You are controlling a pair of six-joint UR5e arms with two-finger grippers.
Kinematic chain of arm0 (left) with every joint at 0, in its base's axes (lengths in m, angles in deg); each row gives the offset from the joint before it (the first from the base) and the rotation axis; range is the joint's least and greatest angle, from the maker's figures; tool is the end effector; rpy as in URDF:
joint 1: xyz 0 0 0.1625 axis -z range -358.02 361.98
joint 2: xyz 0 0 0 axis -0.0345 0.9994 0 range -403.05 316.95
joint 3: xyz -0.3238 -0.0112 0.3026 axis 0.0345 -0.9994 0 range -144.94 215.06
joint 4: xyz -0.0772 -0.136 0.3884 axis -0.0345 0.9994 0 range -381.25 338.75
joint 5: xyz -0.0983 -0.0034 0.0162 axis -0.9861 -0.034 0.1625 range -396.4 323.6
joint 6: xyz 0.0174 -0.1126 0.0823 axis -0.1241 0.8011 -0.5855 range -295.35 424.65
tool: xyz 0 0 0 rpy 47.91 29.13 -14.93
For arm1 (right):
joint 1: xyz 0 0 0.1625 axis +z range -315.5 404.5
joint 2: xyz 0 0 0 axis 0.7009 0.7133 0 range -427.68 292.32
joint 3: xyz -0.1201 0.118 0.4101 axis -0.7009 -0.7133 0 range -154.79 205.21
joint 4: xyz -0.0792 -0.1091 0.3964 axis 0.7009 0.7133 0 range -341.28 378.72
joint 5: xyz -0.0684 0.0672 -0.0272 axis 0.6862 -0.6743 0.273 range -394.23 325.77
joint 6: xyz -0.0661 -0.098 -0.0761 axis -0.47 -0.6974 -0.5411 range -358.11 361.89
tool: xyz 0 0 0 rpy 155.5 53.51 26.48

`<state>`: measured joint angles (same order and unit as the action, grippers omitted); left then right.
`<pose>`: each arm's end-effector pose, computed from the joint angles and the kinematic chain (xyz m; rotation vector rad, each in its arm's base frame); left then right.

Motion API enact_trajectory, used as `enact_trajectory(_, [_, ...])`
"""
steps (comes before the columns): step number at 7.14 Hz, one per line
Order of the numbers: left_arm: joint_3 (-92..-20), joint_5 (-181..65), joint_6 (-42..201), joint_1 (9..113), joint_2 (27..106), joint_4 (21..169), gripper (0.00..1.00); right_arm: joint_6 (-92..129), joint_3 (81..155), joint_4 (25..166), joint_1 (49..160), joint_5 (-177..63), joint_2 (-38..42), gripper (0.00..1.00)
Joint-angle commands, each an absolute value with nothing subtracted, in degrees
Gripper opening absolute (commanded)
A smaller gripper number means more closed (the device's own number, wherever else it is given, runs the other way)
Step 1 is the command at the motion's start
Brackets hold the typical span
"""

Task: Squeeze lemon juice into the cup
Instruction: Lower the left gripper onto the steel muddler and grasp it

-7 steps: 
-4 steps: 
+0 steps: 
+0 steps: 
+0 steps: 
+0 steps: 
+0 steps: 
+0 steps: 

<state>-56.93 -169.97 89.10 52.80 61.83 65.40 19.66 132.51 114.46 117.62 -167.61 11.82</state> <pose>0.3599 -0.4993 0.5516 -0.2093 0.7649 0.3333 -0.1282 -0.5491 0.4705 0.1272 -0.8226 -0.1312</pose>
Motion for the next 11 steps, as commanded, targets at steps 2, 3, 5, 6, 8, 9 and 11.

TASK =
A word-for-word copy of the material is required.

OUTPUT OF THE EXERCISE =
You are controlling a pair of six-joint UR5e arms with two-finger grippers.
Kinematic chain of arm0 (left) with every joint at 0, in its base's axes (lengths in m, angles in deg); each row gives the offset from the joint before it (the first from the base) and the rotation axis; range is the joint's least and greatest angle, from the maker's figures; tool is the end effector; rpy as in URDF:
joint 1: xyz 0 0 0.1625 axis -z range -358.02 361.98
joint 2: xyz 0 0 0 axis -0.0345 0.9994 0 range -403.05 316.95
joint 3: xyz -0.3238 -0.0112 0.3026 axis 0.0345 -0.9994 0 range -144.94 215.06
joint 4: xyz -0.0772 -0.136 0.3884 axis -0.0345 0.9994 0 range -381.25 338.75
joint 5: xyz -0.0983 -0.0034 0.0162 axis -0.9861 -0.034 0.1625 range -396.4 323.6
joint 6: xyz 0.0174 -0.1126 0.0823 axis -0.1241 0.8011 -0.5855 range -295.35 424.65
tool: xyz 0 0 0 rpy 47.91 29.13 -14.93
For arm1 (right):
joint 1: xyz 0 0 0.1625 axis +z range -315.5 404.5
joint 2: xyz 0 0 0 axis 0.7009 0.7133 0 range -427.68 292.32
joint 3: xyz -0.1201 0.118 0.4101 axis -0.7009 -0.7133 0 range -154.79 205.21
joint 4: xyz -0.0792 -0.1091 0.3964 axis 0.7009 0.7133 0 range -341.28 378.72
joint 5: xyz -0.0684 0.0672 -0.0272 axis 0.6862 -0.6743 0.273 range -394.23 325.77
joint 6: xyz -0.0661 -0.098 -0.0761 axis -0.47 -0.6974 -0.5411 range -358.11 361.89
tool: xyz 0 0 0 rpy 155.5 53.51 26.48

`<state>`: measured joint angles (same order and unit as the action, grippers omitted); left then right.
`<pose>`: each arm's end-effector pose, computed from the joint angles and the kinematic chain (xyz m; rotation vector rad, each in its arm's base frame); left then right.

Motion API enact_trajectory, used as `enact_trajectory(_, [_, ...])`
"""
steps (comes before the columns): step number at 7.14 Hz, one per line
Order of the numbers: left_arm: joint_3 (-92..-20), joint_5 (-181..65), joint_6 (-42..201), joint_1 (9..113), joint_2 (27..106), joint_4 (21..169), gripper (0.00..1.00); right_arm: joint_6 (-92..129), joint_3 (81..155), joint_4 (25..166), joint_1 (49..160), joint_5 (-177..63), joint_2 (-38..42), gripper (0.00..1.00)
Joint-angle commands, each an absolute value with nothing subtracted, in degrees
Gripper opening absolute (commanded)
A smaller gripper number means more closed (the device's own number, wherever else it is given, runs the other way)
Step 1 is the command at the motion's start
Brackets hold the typical span
"""

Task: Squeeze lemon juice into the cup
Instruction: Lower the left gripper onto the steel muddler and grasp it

-7 steps: 
-4 steps: 
+0 steps: 
+0 steps: 
+0 steps: 
+0 steps: 
+0 steps: 
+0 steps: 

<state>-56.93 -169.97 89.10 52.80 61.83 65.40 19.66 132.51 114.46 117.62 -167.61 11.82</state> <pose>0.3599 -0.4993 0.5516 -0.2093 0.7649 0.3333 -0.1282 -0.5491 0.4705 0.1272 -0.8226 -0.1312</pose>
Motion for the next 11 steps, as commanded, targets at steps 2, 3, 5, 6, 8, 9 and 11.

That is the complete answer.